Antonin Carette

A journey into a wild pointer

Fun with data alignment

Posted at — Nov 18, 2022

Whoever worked on system programming know that data alignment is very important to save memory space, or avoid runtime crashes casting from a specific type to another.
After some months on porting games to console systems, I noticed how data alignment could be, sometimes, a source of errors and a lack of knowledge.
I wanted to discuss about data alignment in this technical article.

Note: This is the technical stack I used for this article:

The problem

What is a data structure alignment? An alignment is an integer value representing the number of bytes between successive addresses at which a given struct, or object, can be allocated.
In short: it a way to arrange and access an address in the computer memory.

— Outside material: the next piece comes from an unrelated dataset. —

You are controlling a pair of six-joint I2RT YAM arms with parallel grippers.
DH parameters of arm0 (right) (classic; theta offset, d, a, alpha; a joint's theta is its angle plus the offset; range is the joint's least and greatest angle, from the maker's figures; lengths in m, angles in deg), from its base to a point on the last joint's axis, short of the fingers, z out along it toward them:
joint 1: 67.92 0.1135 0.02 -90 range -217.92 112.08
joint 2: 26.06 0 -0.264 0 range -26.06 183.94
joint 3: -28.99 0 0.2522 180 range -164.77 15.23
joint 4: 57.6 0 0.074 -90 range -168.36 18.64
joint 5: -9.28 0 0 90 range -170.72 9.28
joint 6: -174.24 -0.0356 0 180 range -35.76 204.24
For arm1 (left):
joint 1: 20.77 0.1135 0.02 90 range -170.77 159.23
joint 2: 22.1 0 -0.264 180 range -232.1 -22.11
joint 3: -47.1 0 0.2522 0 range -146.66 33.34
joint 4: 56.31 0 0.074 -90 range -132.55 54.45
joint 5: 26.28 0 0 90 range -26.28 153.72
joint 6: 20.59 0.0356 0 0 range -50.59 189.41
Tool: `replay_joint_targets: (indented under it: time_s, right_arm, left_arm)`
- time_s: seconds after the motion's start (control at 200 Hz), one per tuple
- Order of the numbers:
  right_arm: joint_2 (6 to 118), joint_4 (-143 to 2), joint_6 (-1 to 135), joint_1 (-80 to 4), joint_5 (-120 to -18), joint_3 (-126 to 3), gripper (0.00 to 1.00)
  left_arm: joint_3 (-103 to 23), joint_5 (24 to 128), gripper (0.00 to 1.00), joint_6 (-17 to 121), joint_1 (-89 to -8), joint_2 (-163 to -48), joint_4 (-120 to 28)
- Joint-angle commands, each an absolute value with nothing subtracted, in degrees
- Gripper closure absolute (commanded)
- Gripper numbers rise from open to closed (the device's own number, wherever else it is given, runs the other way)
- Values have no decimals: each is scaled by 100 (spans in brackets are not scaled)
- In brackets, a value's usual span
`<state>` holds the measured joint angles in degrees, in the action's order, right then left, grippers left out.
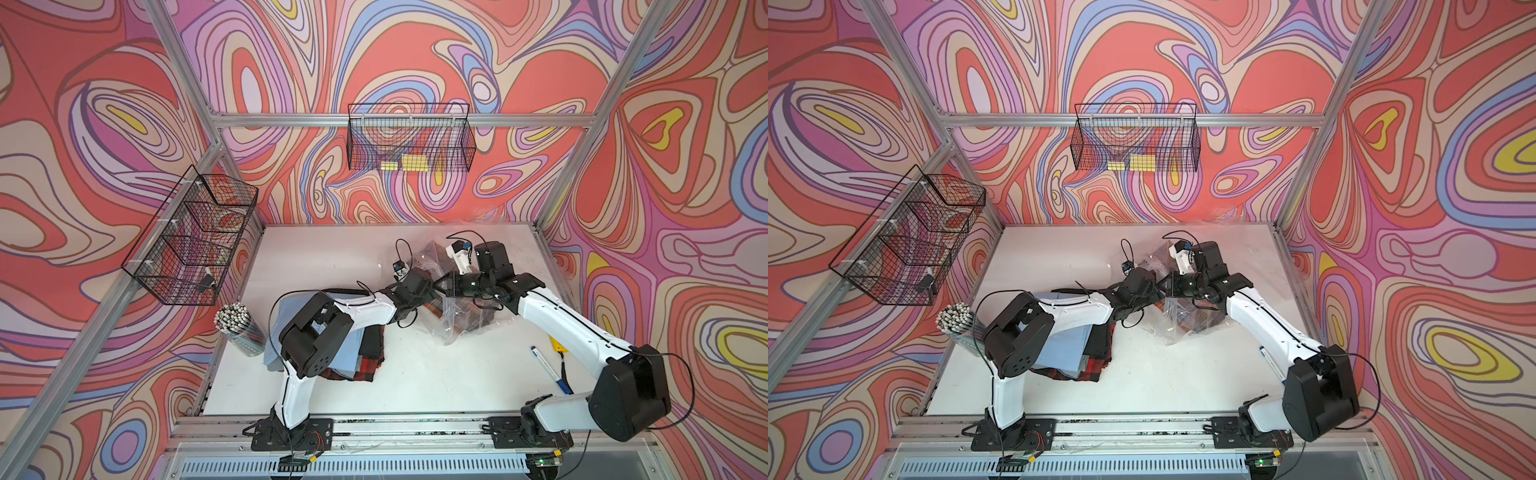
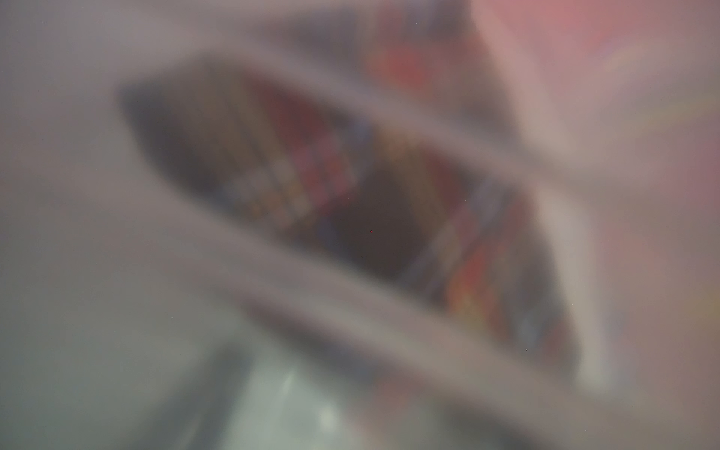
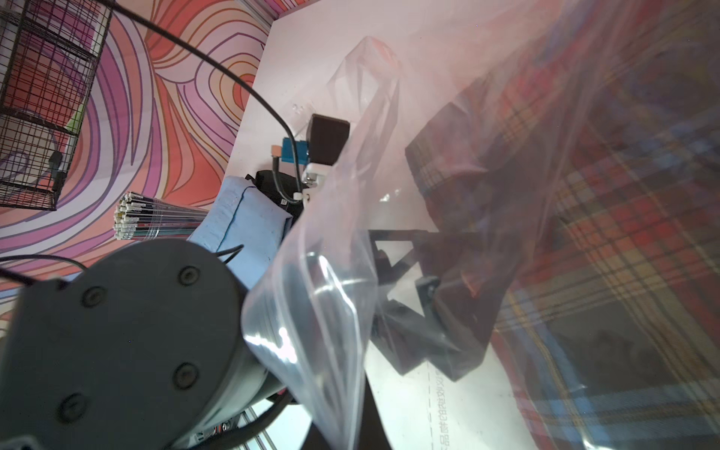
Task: Take the shirt out of the vacuum bag
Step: Take out the shirt from the vacuum bag.
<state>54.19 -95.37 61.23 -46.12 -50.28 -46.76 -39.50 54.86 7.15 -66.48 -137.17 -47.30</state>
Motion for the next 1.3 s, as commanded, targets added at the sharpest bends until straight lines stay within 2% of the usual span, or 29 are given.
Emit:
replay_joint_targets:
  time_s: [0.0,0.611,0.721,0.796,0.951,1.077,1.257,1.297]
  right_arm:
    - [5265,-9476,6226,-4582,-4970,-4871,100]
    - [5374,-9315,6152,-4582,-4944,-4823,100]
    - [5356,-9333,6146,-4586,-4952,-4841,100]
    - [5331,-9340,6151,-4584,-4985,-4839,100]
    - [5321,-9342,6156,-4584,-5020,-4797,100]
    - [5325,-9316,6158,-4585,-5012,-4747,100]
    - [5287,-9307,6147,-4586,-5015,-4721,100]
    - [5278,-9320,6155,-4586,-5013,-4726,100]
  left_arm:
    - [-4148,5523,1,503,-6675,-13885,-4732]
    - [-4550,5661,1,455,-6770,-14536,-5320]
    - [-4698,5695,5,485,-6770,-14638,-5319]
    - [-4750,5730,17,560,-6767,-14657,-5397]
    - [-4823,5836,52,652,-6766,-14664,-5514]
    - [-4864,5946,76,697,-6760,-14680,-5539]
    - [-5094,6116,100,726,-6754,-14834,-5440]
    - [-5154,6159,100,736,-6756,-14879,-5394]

As an example, for basic types on a 64bits system (we will consider the following examples running on a 64bits system), an int type sizes 4 bytes, a char type sizes 1 byte, a double type size 8 bytes, etc.

But what about a struct? A first approach to compute the size of a struct is to consider that the size of a struct is equals to the sum of its fields size.
As an example, we could compute the size of the following Example C/C++ structure as 4 + 1 bytes, which results to 5 bytes in total.

struct Example {
    int a; // 4 bytes
    char b; // 1 byte
}

However, Example is not 5 bytes but… 8 bytes, which is 3 bytes more than our hypothesis.
To explain this behaviour, we will consecutively split the issue for five different structs and compare our expectations to the reality.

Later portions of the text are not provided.